Avec Mission Mare Nostrum, son premier polar, Hakim Bécheur signe un roman d’une redoutable efficacité qui transcende les frontières du genre. Loin des clichés du thriller d’espionnage, l’auteur livre une œuvre profondément ancrée dans les réalités géopolitiques de la Méditerranée contemporaine. En choisissant de centrer son intrigue sur Jalel Tounsi, journaliste franco-tunisien pris dans une toile d’araignée tissée par les services secrets français et tunisiens, l’auteur offre un point de vue original sur les relations complexes entre les deux rives de la Grande Bleue. Dans le quatrième de couverture, le ton est donné :

En vingt-quatre heures se noue un drame intemporel au bord de la Méditerranée : comment le journaliste d'investigation Jalel Tounsi et ses alliés pourront-ils se dépêtrer des démons qui menacent de tous les dévorer ?

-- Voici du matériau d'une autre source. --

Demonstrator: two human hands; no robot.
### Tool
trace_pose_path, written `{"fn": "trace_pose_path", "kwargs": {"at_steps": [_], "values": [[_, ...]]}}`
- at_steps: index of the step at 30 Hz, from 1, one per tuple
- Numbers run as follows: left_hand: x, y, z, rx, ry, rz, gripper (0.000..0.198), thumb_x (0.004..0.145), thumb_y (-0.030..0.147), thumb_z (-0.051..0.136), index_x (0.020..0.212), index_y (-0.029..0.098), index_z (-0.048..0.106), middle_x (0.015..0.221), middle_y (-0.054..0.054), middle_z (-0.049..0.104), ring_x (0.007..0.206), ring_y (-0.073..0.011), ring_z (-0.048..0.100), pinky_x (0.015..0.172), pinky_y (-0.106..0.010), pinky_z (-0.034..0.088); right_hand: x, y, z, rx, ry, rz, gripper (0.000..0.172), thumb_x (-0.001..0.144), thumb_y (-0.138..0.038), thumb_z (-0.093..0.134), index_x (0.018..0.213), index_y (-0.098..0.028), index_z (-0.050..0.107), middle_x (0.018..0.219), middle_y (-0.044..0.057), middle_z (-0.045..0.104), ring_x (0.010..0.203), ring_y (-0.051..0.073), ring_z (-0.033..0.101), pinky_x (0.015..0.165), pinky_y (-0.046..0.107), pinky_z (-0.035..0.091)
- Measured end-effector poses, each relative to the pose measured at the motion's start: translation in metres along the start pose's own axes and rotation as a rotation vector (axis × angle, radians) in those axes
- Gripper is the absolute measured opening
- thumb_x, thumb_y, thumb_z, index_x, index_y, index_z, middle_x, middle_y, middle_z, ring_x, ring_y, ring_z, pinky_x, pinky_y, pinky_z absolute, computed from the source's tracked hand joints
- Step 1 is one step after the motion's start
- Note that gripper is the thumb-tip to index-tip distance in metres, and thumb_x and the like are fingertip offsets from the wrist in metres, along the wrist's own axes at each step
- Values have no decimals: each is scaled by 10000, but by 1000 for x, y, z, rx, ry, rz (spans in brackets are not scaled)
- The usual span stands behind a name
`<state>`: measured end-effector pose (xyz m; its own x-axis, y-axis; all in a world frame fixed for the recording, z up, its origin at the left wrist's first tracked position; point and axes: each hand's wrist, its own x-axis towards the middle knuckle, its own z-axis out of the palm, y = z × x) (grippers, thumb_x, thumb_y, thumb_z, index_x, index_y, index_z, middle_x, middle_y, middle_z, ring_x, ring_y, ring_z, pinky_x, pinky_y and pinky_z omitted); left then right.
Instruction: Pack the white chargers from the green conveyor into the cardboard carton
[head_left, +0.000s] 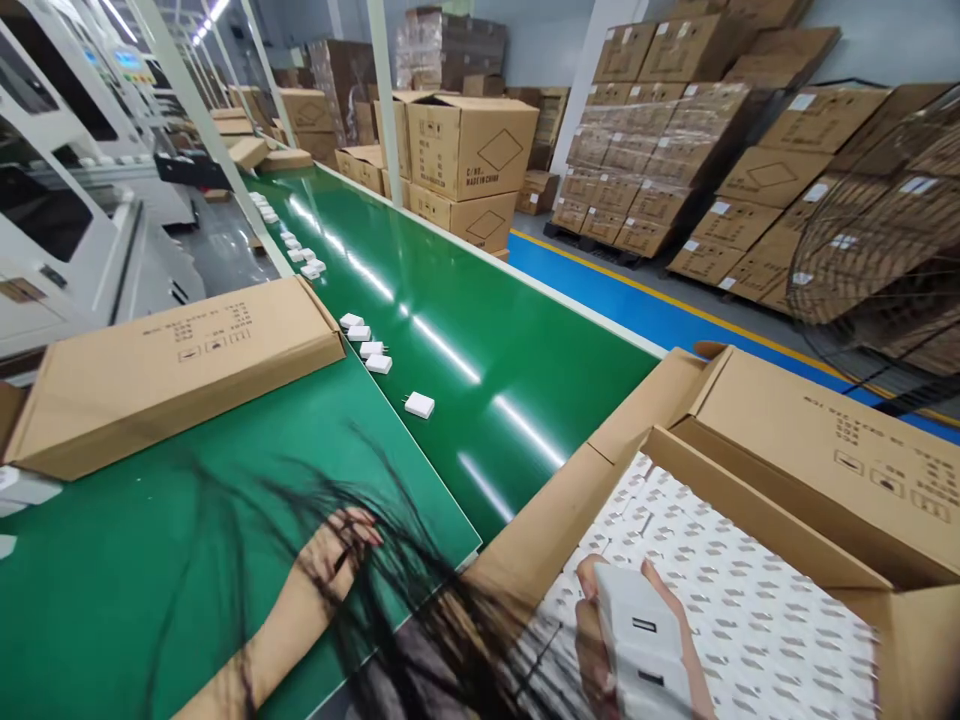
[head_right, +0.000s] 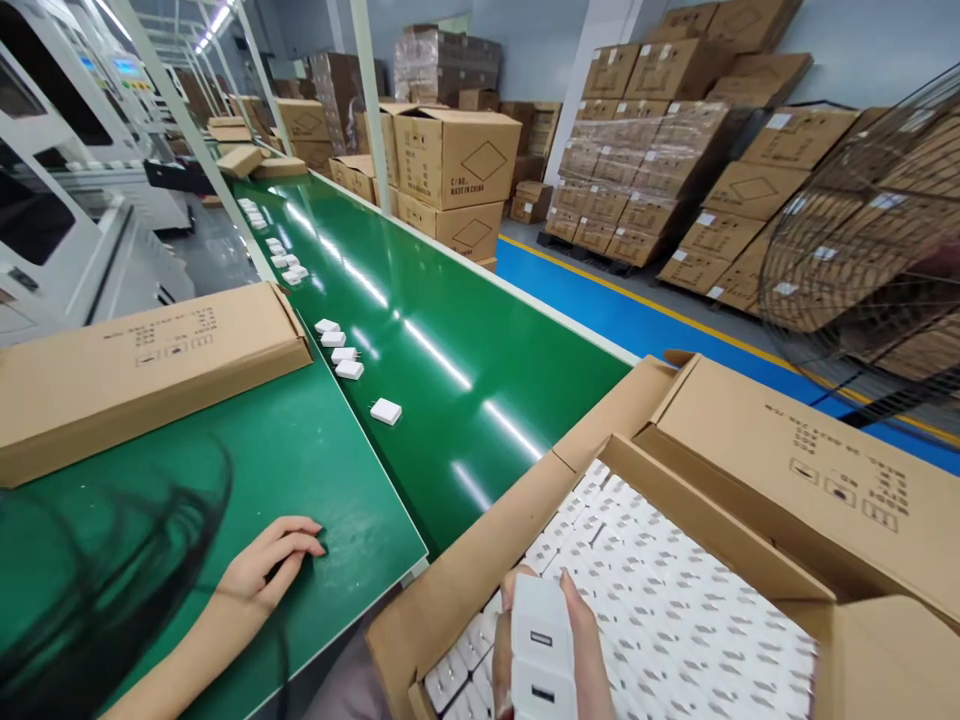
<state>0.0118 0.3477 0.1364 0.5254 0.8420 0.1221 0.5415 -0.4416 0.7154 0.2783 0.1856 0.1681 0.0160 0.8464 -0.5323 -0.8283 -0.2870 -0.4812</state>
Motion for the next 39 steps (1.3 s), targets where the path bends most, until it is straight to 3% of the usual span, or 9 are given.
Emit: {"fn": "trace_pose_path", "kwargs": {"at_steps": [3, 16, 25, 30, 36, 39], "values": [[1, 3, -2, 30, 26, 10, 285, 847, 265, 424, 713, 231, 674, 906, -57, 695, 832, -190, 671, 751, -286, 570, 2, 2, -13, 30, -96, -42, 549, 753, -773, 401, 742, -268, 615, 416, 1, 580, 279, 178, 523, 250, 238, 402], [2, 5, -4, 108, 39, 71, 303, 865, 268, 412, 746, 236, 690, 920, -43, 696, 845, -169, 683, 783, -250, 560, 2, 7, -21, 60, -92, -47, 583, 759, -784, 374, 767, -253, 615, 446, 4, 610, 293, 180, 555, 263, 220, 395], [1, 4, -9, 78, -10, 54, 260, 857, 256, 436, 776, 243, 683, 1005, -44, 683, 923, -185, 664, 900, -287, 525, -5, 4, 4, 30, 64, -90, 542, 733, -768, 473, 700, -239, 587, 398, -26, 566, 231, 139, 472, 225, 180, 314], [1, 6, -7, 63, 21, 39, 257, 858, 272, 435, 776, 239, 677, 994, -42, 677, 912, -185, 660, 909, -296, 517, -9, 4, 20, 72, 120, -147, 527, 802, -717, 444, 688, -225, 595, 388, -31, 542, 231, 110, 456, 246, 153, 319], [-1, 1, -8, 95, 5, 45, 271, 859, 291, 433, 753, 239, 677, 947, -35, 680, 859, -179, 669, 771, -260, 542, -8, 4, 21, 67, 144, -136, 511, 793, -699, 473, 687, -214, 596, 396, -23, 546, 228, 116, 462, 237, 154, 316], [13, 9, -9, 110, -10, 8, 300, 878, 284, 386, 755, 223, 653, 903, -36, 680, 840, -180, 663, 760, -273, 537, -8, 2, 21, 67, 181, -136, 480, 794, -672, 503, 698, -211, 597, 400, -32, 536, 240, 100, 452, 247, 140, 316]]}}
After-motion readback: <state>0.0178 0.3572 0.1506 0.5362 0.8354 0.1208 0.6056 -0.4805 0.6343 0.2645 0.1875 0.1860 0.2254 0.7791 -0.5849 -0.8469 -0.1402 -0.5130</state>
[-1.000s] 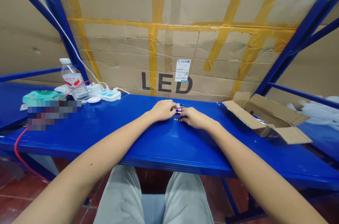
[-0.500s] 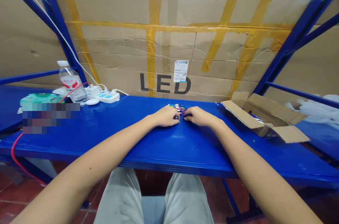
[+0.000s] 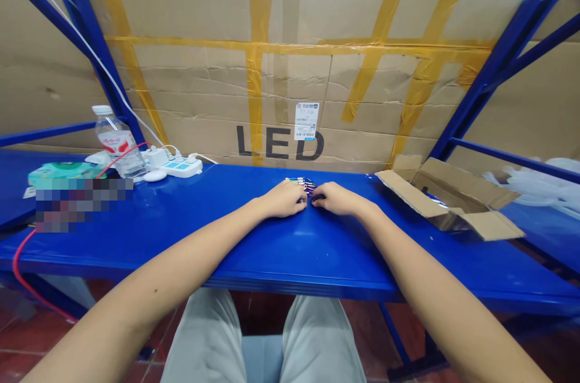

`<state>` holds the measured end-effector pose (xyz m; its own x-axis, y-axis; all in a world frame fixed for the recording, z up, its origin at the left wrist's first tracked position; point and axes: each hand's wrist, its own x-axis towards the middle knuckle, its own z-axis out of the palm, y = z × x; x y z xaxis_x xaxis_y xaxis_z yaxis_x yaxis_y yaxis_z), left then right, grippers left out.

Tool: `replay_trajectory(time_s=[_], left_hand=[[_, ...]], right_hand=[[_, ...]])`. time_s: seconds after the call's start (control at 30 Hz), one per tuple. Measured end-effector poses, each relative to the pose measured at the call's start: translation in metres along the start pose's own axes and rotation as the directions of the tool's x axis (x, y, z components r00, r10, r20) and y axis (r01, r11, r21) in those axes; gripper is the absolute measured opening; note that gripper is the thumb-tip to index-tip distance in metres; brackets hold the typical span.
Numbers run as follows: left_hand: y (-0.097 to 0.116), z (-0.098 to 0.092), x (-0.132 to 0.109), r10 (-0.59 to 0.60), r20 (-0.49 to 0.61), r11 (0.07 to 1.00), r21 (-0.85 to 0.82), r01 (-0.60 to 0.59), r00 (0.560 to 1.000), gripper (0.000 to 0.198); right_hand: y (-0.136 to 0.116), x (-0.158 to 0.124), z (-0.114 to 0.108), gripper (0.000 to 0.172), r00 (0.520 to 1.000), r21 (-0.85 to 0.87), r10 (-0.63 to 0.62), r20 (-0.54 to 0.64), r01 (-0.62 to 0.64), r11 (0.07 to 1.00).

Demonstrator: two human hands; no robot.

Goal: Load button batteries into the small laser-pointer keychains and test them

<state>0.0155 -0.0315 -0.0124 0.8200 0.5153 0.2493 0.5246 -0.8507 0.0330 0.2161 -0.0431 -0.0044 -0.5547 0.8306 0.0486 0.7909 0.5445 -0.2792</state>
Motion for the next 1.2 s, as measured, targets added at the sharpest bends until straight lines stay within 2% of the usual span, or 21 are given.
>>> replay_trajectory(time_s=[0.3, 0.4, 0.6, 0.7, 0.87, 0.93, 1.03, 1.2], left_hand=[[0.005, -0.004, 0.001, 0.03, 0.019, 0.987, 0.16, -0.032, 0.999, 0.024], [0.007, -0.006, 0.002, 0.013, 0.02, 0.986, 0.165, -0.016, 1.0, 0.025], [0.009, -0.011, 0.004, -0.042, 0.049, 0.996, 0.078, 0.038, 0.998, 0.024], [0.005, -0.015, 0.003, -0.076, 0.019, 0.997, -0.003, 0.076, 0.997, 0.025], [-0.014, -0.026, -0.012, -0.245, -0.017, 0.959, -0.152, 0.24, 0.969, 0.032], [-0.022, -0.03, -0.02, -0.319, 0.043, 0.931, -0.176, 0.321, 0.947, 0.029], [-0.027, -0.037, -0.029, -0.378, 0.139, 0.913, -0.11, 0.393, 0.915, 0.021], [-0.015, -0.043, -0.027, -0.388, 0.292, 0.909, -0.036, 0.415, 0.874, 0.011]], right_hand=[[-0.003, 0.0, 0.0, 0.016, 1.0, -0.007, 0.024, 0.009, -0.024, 1.0], [-0.003, 0.0, -0.001, 0.017, 0.999, 0.007, 0.037, 0.022, -0.037, 0.999], [-0.002, 0.0, -0.001, 0.022, 0.998, 0.011, 0.054, 0.028, -0.054, 0.998], [-0.001, -0.001, -0.001, 0.023, 0.998, 0.01, 0.047, 0.032, -0.048, 0.999], [-0.002, -0.003, -0.003, 0.021, 0.999, 0.028, 0.044, 0.027, -0.045, 0.999], [-0.003, -0.004, -0.004, 0.021, 0.998, 0.041, 0.051, 0.023, -0.052, 0.998], [-0.003, -0.004, -0.003, 0.022, 0.998, 0.059, 0.054, 0.01, -0.055, 0.997], [0.001, -0.003, -0.001, 0.024, 0.998, 0.094, 0.054, 0.015, -0.055, 0.994]])
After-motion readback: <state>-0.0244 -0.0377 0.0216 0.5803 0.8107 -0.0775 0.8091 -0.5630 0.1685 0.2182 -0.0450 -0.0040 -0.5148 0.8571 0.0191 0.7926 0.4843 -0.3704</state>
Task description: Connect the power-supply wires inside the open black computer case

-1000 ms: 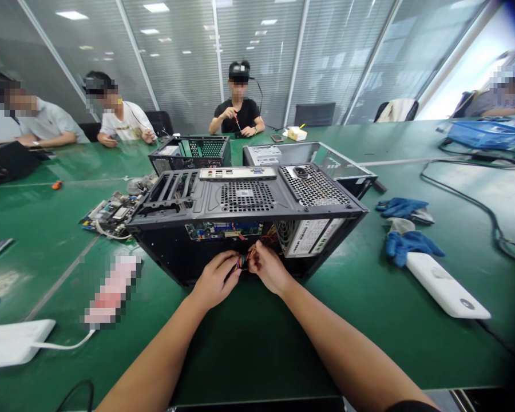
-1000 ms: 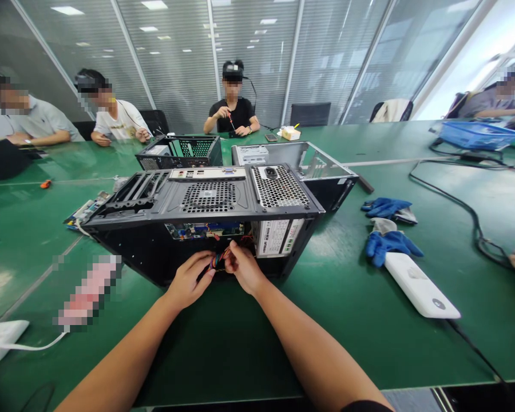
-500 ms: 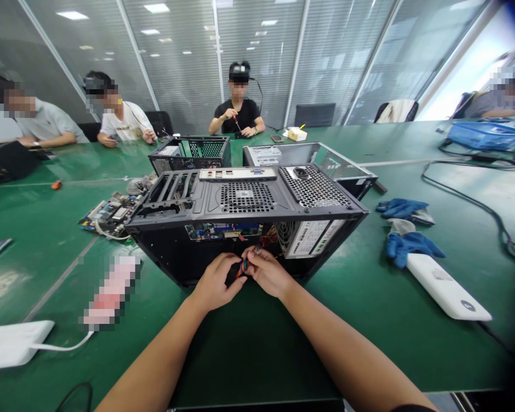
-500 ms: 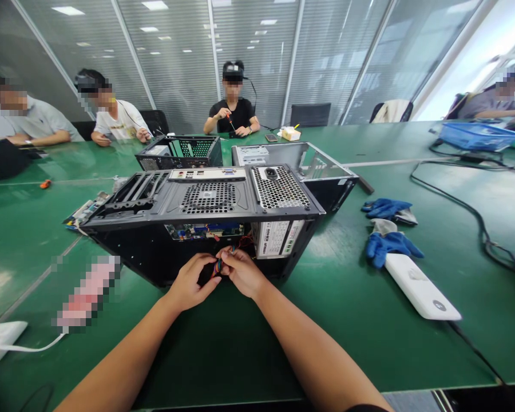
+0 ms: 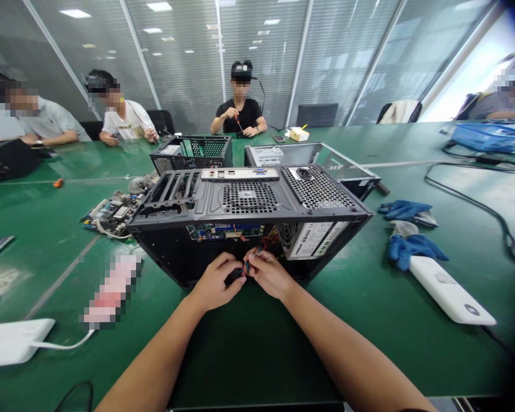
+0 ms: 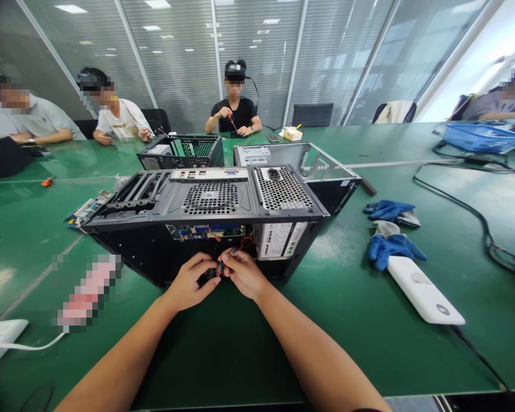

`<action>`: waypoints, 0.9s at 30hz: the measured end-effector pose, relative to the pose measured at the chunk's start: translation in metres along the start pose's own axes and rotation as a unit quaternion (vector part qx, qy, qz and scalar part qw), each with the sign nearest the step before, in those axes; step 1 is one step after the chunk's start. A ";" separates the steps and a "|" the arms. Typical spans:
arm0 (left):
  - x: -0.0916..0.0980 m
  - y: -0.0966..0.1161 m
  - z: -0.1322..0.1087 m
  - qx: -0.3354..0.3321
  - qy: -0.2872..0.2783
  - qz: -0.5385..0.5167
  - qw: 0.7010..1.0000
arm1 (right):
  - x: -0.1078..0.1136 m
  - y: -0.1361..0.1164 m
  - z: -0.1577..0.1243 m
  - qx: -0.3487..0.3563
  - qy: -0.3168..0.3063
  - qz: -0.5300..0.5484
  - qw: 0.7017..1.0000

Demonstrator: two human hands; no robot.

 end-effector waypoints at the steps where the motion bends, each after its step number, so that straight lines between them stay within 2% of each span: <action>1: 0.000 0.000 0.000 0.000 0.001 0.006 1.000 | 0.001 0.000 0.000 0.001 0.005 0.003 1.000; 15: -0.003 -0.004 -0.004 -0.028 0.068 0.107 0.992 | 0.012 0.005 0.002 0.029 0.101 0.022 0.994; 22: 0.000 0.003 -0.007 -0.040 0.135 0.147 0.979 | 0.009 0.004 0.000 0.040 0.105 -0.010 0.994; 27: -0.002 0.002 -0.007 -0.028 0.132 0.149 0.980 | 0.009 0.002 0.000 0.050 0.102 -0.019 0.993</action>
Point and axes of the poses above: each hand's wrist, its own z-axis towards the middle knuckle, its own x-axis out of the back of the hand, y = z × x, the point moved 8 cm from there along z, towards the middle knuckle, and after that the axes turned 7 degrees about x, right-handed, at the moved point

Cette question place d’emblée le lecteur au cœur d’une course contre la montre haletante. Mais au-delà du suspense savamment orchestré, c’est bien la dimension politique et sociale du récit qui captive et interroge. À travers le parcours de Jalel, lanceur d’alerte malgré lui, Hakim Bécheur explore les zones d’ombre de la politique migratoire européenne et de ses ramifications en Afrique du Nord. Le titre même du roman, Mission Mare Nostrum, fait écho à l’opération militaro-humanitaire italienne de sauvetage en mer, tout en évoquant la notion de “notre mer” chère aux empires du passé. Cette ambivalence traverse l’ensemble de l’œuvre, où les notions de frontières, d’identité et d’appartenance sont constamment remises en question.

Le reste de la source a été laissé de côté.